Abstract
In speech emotion recognition, most emotional corpora generally have problems such as inconsistent sample length and imbalance of sample categories. Considering these problems, in this paper, a variable length input CRNN deep learning model based on Focal Loss is proposed for speech emotion recognition of anger, happiness, neutrality and sadness in IEMOCAP emotional corpus. In this model, Firstly, a variable-length strategy is introduced to input the speech spectra of the filled speech samples into CNN. Then the effective part of the input sequence is preserved and output by masking matrix and convolution layer. Thirdly, the effective output of input sequence is input into BiGRU network for learning. Finally, the focal loss is used for network training to control and adjust the contribution of various samples to the total loss. Compared with the traditional speech emotion recognition model, simulations show that our method can effectively improve the accuracy and performance of emotion recognition.
Introduction
As an important branch of emotion calculation, speech emotion recognition involves the preprocessing of speech signal, emotion description model, emotional speech database, speech emotion feature extraction and speech emotion recognition algorithm [1]. It is a typical pattern recognition problem, which can be studied by machine learning or deep learning theory. In the research of speech emotion recognition, a high-quality emotional corpus is a necessary prerequisite, but in practice, there are problems such as inconsistent sample duration and unbalanced sample categories. Due to the problem that the sample length distribution span of anger, happiness, neutral and sadness in IEMOCAP emotional corpus is large and uneven, it has caused some inconvenience to the study of speech emotion recognition using machine learning or deep learning. Deep learning-based speech emotion recognition system usually takes the high-level features of speech signals as the input of the training emotion classifier, which extracts the traditional acoustic features or original speech signals of speech through the neural networks such as CNN and DBN [2–6].In addition, machine learning and deep learning usually require a balanced number and a fixed input size for each category of speech emotion recognition training samples. Therefore, the current popular CRNN emotion recognition model based on language spectrum [7, 8] is used as the baseline model, and the variable length input CRNN deep learning model based on Focal Loss is proposed to study the speech emotion recognition of variable length speech processing and sample unbalanced processing in IEMOCAP emotional corpus.
Related work
In speech emotion recognition, the spectrogram has the advantages of the time domain feature and the frequency domain feature. It describes the variation of the speech spectrum over time and provides a theoretical basis for feature extraction and sentiment classification using the spectrogram. For comparison, the spectrogram extraction settings and neural networks similar to those used in [7] were used in the experiment, where the input of the variable-length deep neutral network is the spectrogram of the whole sentence, and the output is the classification result of emotion category for the sentence.
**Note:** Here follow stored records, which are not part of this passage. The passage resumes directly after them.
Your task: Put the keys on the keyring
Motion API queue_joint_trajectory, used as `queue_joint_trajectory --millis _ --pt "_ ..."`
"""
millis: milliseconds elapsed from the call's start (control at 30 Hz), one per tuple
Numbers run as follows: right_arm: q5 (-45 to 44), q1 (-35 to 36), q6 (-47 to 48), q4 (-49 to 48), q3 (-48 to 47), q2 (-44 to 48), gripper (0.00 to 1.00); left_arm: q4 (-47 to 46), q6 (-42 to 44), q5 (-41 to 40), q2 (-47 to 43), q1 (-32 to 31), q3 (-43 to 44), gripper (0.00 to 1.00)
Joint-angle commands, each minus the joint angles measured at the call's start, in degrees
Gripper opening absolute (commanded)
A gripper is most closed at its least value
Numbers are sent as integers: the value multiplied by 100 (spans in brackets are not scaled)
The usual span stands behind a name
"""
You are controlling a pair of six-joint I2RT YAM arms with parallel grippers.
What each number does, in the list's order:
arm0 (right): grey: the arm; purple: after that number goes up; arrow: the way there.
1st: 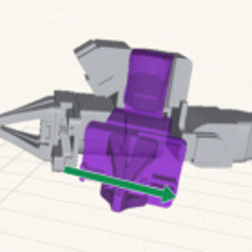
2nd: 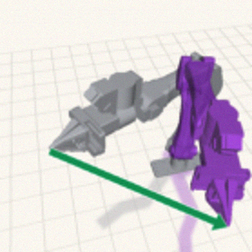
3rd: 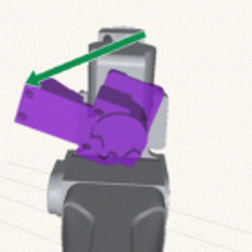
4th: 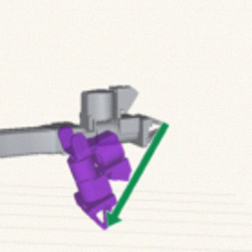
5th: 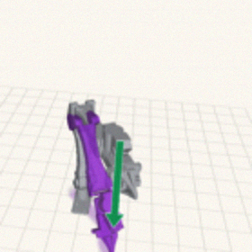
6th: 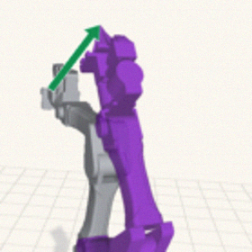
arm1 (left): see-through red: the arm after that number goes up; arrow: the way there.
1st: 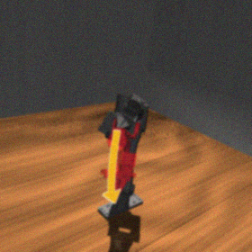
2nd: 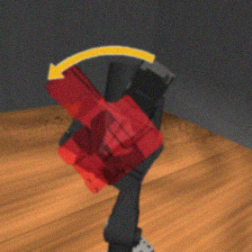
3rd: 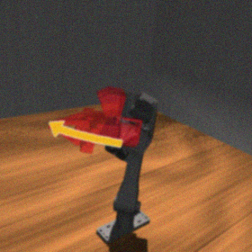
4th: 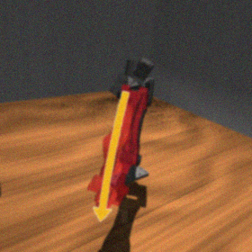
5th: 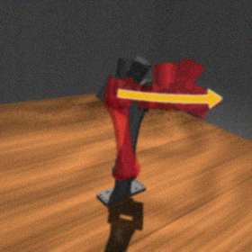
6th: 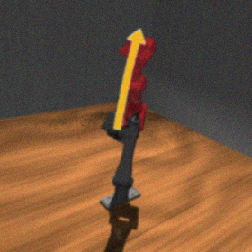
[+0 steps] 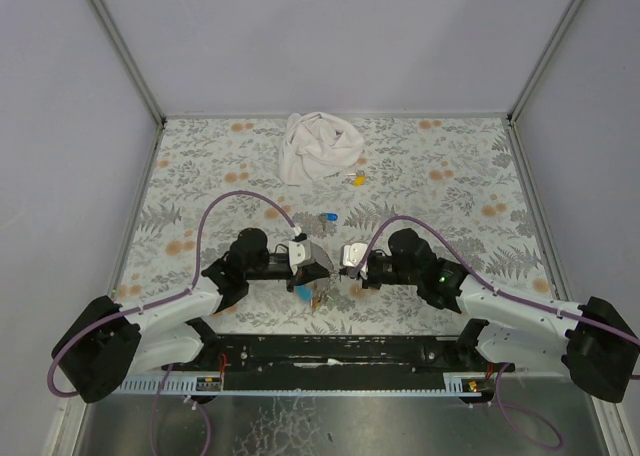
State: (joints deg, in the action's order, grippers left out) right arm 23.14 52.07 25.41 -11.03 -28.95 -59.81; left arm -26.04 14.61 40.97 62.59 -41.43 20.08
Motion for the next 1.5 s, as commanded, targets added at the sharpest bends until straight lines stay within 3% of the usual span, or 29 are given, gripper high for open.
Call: queue_joint_trajectory --millis 0,1133,1467 --pt "166 47 -97 -378 -77 -22 0 -703 -86 201 18 -89 9 0" --pt "814 40 314 212 -263 -10 0 87 365 968 19 -163 319 0" --pt "660 46 -51 -90 -210 63 0 -138 162 608 -10 -155 242 0"
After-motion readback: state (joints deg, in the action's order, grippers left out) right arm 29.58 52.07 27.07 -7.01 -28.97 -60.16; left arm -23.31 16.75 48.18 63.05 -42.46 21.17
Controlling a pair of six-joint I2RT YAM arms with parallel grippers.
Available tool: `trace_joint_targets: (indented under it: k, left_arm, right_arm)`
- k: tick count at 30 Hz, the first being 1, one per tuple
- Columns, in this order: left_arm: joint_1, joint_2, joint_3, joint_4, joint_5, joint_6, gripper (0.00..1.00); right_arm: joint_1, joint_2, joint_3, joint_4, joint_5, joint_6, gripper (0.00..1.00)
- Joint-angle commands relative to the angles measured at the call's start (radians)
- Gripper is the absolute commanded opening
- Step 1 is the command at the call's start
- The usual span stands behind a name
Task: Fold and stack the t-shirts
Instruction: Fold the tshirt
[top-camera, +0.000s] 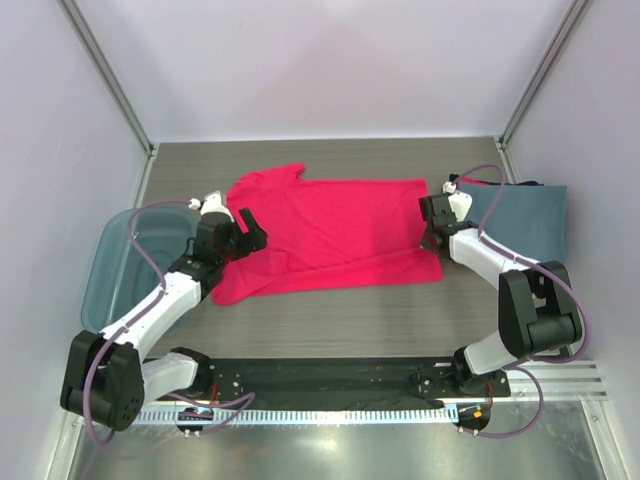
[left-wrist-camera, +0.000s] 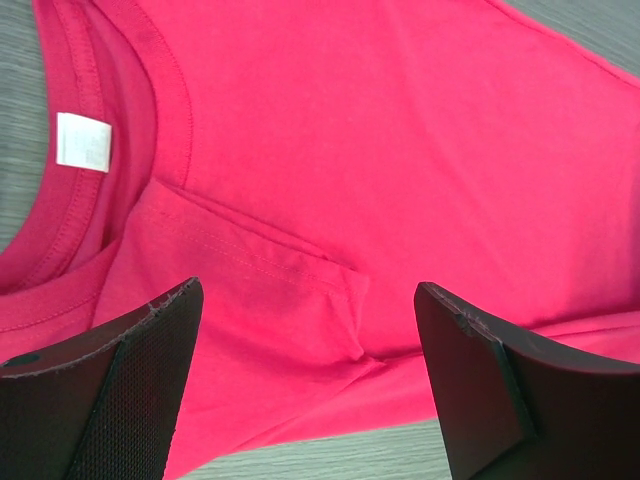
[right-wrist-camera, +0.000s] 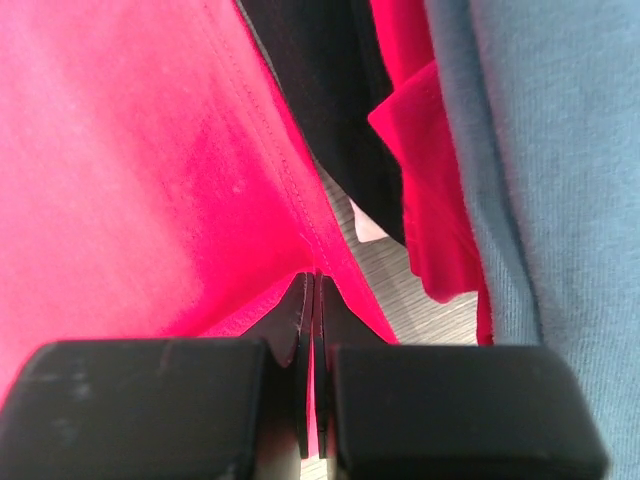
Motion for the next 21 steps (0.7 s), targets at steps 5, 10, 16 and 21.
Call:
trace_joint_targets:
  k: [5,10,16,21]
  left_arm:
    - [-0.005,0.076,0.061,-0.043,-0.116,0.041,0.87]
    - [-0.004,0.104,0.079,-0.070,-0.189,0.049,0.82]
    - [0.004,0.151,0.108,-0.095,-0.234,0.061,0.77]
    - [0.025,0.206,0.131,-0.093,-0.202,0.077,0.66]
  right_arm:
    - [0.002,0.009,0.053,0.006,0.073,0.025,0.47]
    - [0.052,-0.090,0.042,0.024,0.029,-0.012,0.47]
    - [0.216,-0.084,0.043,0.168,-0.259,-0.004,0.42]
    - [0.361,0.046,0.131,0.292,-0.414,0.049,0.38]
Along with research on speech emotion recognition went thorough, compared with the traditional handmade features, the statistical learning of original signals at different layers of deep network can significantly improve the accuracy of classification and regression solutions. On the basis of LLDs features such as speech speed, short-term zero-crossing rate and short-term energy, traditional speech emotion recognition system is used to extract HSFs global features such as mean value and maximum value [9] and obtain feature vectors of fixed length. However, there are problems that the timing information that can reflect the change of the emotion can be erased. The end-to-end neural network model oriented to speech emotion recognition is to segment or fill the original speech signal to a fixed length [7] or map the variable length input to a fixed length vector by using global pooling strategy [10] in the output of convolutional neural network. When segmenting a long non-neutral emotion sample, since the sample contains neutral emotion segments, non-neutral emotion segments, and non-emotional segments, the segmented sub-samples may not contain any emotional information or contain any Non-neutral emotions. When the emotion recognition model learns the sub-sample, it may cause the confusion of other non-neutral emotions and neutral emotions, resulting in a decrease in the accuracy of non-neutral emotion recognition. When the shorter sample is filled, the newly filled invalid data will disturb the parameter learning of emotion recognition model. The global pooling strategy also loses some timing information. In recent years, deep learning methods and tools have been widely used in the field of speech processing, mainly for feature extraction, classification/regression, et.al [11–13]. Sainath et al. match the performance of a large-vocabulary speech recognition (LVCSR) system based on log-Mel fifilter bank energies by using a Convolutional, LSTM-DNN [14, 15]. And in [16, 17], an end-to-end robust speech recognition system is described based on linearly-spaced spectrograms. In addition, [18] proved that the Mel-scale spectrum can directly perform speaker recognition.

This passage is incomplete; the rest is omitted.